### [Material shown]
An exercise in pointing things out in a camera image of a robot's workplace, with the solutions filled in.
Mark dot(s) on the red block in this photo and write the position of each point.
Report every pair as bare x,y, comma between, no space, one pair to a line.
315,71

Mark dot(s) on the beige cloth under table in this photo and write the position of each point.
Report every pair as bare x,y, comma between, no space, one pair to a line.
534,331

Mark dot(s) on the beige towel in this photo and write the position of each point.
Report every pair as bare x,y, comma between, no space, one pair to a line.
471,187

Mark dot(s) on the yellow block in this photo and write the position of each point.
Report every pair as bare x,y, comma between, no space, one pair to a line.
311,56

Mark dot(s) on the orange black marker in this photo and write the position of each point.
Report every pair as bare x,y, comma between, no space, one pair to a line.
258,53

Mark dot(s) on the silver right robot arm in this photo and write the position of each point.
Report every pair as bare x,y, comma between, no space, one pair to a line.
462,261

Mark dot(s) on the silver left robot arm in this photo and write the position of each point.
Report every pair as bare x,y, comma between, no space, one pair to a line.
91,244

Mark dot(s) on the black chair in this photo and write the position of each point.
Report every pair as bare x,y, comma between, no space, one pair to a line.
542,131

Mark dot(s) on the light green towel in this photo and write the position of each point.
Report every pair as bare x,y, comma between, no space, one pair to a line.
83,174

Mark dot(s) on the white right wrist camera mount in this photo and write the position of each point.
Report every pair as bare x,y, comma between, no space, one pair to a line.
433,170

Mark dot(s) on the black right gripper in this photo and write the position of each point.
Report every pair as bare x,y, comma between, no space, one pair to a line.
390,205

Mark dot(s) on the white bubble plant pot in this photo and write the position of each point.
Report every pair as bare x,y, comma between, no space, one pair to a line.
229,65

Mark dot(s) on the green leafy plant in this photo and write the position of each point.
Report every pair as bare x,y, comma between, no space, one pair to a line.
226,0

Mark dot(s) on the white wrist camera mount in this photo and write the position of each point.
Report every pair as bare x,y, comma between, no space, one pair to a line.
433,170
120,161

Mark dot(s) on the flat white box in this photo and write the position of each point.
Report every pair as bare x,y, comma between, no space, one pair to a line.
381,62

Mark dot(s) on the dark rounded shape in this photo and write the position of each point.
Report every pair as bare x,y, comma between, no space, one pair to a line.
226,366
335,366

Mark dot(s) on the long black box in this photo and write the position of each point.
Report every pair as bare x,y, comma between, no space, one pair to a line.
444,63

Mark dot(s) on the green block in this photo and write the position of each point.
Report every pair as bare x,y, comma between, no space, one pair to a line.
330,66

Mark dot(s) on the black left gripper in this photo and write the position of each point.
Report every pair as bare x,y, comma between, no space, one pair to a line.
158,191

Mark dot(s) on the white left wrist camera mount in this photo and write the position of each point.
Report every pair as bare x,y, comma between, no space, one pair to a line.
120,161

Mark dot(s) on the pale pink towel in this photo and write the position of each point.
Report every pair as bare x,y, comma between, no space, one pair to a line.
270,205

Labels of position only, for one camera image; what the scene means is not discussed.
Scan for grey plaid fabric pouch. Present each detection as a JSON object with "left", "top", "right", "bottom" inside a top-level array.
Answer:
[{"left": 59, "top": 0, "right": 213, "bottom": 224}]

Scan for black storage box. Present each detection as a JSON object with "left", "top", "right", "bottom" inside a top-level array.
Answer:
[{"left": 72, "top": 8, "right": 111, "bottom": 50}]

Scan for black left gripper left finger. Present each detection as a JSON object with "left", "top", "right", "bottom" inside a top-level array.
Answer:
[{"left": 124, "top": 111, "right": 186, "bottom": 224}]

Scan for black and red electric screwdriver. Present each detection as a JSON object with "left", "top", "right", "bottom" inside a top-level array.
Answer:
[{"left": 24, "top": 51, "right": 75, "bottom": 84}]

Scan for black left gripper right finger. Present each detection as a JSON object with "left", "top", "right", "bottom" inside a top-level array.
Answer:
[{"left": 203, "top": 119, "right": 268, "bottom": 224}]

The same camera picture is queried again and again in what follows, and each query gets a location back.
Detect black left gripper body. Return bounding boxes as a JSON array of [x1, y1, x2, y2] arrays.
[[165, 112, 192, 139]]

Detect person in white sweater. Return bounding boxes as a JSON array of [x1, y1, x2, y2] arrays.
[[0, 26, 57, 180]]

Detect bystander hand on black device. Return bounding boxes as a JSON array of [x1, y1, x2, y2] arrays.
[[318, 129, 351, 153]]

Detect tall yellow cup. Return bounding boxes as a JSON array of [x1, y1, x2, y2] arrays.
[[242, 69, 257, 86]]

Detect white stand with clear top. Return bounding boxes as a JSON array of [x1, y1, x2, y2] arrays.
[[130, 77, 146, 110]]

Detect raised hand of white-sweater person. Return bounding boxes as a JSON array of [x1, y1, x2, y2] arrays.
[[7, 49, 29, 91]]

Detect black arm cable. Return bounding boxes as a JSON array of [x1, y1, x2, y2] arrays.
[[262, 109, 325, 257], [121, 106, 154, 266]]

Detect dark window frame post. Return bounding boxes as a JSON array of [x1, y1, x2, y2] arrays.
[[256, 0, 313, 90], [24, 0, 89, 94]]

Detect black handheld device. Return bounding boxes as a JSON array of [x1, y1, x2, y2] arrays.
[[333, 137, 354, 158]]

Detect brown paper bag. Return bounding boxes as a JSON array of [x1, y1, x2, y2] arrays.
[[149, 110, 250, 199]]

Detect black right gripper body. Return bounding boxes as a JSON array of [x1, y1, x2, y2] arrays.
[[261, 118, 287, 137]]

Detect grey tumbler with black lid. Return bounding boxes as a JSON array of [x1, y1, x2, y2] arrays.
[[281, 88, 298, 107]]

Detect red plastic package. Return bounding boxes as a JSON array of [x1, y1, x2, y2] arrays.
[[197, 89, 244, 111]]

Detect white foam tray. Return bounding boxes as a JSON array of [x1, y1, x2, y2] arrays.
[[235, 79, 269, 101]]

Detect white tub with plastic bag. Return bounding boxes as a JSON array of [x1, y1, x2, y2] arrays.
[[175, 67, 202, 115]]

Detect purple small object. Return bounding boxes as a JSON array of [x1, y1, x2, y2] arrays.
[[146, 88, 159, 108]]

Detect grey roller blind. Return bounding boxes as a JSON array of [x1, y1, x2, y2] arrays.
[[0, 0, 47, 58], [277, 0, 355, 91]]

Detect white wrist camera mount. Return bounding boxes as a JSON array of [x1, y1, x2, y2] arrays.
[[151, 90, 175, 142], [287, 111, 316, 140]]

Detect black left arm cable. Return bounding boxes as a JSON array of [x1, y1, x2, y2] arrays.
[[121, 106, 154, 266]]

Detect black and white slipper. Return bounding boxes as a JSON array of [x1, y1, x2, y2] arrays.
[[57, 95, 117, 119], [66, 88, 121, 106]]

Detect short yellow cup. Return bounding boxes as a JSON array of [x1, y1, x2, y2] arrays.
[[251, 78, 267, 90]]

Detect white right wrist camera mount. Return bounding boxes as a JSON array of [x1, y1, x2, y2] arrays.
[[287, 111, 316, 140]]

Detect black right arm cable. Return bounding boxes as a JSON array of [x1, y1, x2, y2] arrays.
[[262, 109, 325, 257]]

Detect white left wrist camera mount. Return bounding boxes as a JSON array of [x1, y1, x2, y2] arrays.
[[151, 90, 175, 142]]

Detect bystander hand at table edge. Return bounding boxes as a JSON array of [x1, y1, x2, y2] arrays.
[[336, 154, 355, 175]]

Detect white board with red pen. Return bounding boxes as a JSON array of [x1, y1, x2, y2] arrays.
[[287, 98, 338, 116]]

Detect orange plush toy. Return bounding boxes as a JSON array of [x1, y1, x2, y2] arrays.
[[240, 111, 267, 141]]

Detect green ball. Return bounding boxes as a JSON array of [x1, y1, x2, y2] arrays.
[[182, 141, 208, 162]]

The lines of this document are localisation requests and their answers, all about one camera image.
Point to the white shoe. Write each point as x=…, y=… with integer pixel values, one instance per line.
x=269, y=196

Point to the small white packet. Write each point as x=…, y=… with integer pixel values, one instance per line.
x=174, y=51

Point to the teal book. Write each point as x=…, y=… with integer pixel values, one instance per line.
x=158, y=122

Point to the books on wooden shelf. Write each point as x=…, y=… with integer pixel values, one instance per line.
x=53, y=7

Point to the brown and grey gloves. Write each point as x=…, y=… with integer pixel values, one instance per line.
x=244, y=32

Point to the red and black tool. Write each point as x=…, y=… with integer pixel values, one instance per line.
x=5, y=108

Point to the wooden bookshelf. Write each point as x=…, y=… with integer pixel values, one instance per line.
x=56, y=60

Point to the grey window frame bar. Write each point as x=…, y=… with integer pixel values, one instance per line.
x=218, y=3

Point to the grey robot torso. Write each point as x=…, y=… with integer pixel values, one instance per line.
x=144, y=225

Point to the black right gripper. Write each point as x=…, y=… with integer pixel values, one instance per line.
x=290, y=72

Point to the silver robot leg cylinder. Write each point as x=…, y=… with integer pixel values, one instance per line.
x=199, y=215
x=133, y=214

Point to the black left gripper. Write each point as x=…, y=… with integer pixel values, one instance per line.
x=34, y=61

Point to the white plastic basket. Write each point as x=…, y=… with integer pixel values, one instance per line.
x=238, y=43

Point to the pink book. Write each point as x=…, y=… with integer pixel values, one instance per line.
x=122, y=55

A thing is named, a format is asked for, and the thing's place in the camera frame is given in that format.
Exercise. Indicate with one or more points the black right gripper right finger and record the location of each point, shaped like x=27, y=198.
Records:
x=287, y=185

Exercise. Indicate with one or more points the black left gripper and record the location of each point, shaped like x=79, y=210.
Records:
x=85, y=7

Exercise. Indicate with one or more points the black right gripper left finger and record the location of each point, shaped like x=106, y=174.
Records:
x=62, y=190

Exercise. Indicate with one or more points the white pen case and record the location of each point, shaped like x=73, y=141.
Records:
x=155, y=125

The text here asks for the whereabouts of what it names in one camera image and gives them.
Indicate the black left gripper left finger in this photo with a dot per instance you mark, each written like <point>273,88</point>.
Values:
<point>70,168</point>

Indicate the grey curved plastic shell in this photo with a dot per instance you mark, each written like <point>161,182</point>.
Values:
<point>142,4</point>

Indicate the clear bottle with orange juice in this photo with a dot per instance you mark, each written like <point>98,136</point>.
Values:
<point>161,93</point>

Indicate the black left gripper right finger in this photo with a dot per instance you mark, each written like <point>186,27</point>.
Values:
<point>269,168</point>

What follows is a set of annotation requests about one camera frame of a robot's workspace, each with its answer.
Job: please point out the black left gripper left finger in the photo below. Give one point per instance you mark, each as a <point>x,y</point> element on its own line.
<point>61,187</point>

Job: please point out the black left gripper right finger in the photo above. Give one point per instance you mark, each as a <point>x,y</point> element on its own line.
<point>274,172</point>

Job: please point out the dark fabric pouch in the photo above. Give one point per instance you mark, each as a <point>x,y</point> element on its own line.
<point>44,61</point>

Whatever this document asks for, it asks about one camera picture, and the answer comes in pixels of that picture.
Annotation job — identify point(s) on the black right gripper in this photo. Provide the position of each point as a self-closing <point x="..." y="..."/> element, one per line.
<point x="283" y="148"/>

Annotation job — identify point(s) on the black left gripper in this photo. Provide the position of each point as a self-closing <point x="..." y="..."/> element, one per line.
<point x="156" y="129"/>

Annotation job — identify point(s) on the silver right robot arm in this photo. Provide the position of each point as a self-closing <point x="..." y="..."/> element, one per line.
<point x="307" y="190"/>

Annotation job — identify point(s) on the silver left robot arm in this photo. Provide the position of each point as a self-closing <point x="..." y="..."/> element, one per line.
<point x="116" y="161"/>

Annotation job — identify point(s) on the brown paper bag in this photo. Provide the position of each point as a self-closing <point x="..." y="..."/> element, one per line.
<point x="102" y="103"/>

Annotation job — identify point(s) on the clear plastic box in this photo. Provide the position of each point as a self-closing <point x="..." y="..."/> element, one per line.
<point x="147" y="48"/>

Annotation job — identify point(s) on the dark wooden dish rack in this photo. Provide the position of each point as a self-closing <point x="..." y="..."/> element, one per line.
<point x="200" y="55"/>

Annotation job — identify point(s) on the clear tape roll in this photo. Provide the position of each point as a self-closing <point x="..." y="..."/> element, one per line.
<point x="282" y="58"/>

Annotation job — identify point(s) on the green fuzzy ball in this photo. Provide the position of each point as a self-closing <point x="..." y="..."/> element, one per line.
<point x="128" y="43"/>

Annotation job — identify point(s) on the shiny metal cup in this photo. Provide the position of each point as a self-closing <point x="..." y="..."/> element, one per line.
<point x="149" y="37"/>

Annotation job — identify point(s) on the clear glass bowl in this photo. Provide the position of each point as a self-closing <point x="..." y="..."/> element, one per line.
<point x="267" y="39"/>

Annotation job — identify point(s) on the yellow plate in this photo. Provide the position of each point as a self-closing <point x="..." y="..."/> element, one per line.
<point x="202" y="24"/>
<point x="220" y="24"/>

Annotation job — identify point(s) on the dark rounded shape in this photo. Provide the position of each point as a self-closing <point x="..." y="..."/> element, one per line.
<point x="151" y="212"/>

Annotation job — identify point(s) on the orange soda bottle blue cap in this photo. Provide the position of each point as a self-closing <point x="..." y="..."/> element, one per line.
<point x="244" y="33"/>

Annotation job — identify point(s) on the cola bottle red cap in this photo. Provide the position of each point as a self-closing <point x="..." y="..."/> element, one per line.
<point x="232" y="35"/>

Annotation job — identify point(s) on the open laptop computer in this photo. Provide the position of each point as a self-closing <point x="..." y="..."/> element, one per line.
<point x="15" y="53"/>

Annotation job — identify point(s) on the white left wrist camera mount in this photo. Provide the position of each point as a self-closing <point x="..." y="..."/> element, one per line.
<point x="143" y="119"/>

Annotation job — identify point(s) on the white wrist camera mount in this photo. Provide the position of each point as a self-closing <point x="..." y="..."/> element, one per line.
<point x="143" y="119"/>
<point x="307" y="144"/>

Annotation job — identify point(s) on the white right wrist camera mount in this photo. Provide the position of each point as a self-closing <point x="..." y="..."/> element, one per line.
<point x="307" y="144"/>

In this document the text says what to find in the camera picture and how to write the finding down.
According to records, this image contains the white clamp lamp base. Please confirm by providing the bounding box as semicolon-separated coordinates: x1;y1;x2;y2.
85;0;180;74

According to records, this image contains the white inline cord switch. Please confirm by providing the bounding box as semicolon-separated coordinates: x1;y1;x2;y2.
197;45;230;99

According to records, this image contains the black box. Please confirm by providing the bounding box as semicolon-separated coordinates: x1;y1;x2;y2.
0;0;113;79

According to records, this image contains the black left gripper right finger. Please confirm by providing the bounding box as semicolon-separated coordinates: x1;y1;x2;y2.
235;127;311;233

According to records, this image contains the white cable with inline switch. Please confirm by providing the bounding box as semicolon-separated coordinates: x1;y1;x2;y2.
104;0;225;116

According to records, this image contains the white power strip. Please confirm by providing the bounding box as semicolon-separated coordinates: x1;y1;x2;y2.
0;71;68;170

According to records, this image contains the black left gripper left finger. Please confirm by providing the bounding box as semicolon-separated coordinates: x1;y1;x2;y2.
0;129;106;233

### [Task requirements]
Only an exact copy of the listing above, from its first line up to and including the line with "Mark dot(s) on the black right", counts as the answer.

### [Exercise solution]
An exercise in pointing things out in a camera image of a robot's workplace, with the solutions filled in.
Mark dot(s) on the red block in this photo and write the position of each point.
Report every pair as bare x,y, comma between, no space, one pair to a line.
315,71

Mark dot(s) on the beige cloth under table in this photo and write the position of each point.
Report every pair as bare x,y, comma between, no space, one pair to a line.
534,331

Mark dot(s) on the beige towel in this photo and write the position of each point.
Report every pair as bare x,y, comma between, no space, one pair to a line.
471,187

Mark dot(s) on the yellow block in this photo and write the position of each point.
Report every pair as bare x,y, comma between, no space, one pair to a line.
311,56

Mark dot(s) on the orange black marker in this photo and write the position of each point.
Report every pair as bare x,y, comma between, no space, one pair to a line.
258,53

Mark dot(s) on the silver right robot arm in this photo and write the position of each point.
Report every pair as bare x,y, comma between, no space, one pair to a line.
462,261

Mark dot(s) on the silver left robot arm in this photo and write the position of each point.
Report every pair as bare x,y, comma between, no space, one pair to a line.
91,244

Mark dot(s) on the black chair in this photo and write the position of each point.
Report every pair as bare x,y, comma between, no space, one pair to a line.
542,131

Mark dot(s) on the light green towel in this photo and write the position of each point.
Report every pair as bare x,y, comma between, no space, one pair to a line.
83,174

Mark dot(s) on the white right wrist camera mount in this photo and write the position of each point.
Report every pair as bare x,y, comma between, no space, one pair to a line.
433,170

Mark dot(s) on the black right gripper in this photo and write the position of each point.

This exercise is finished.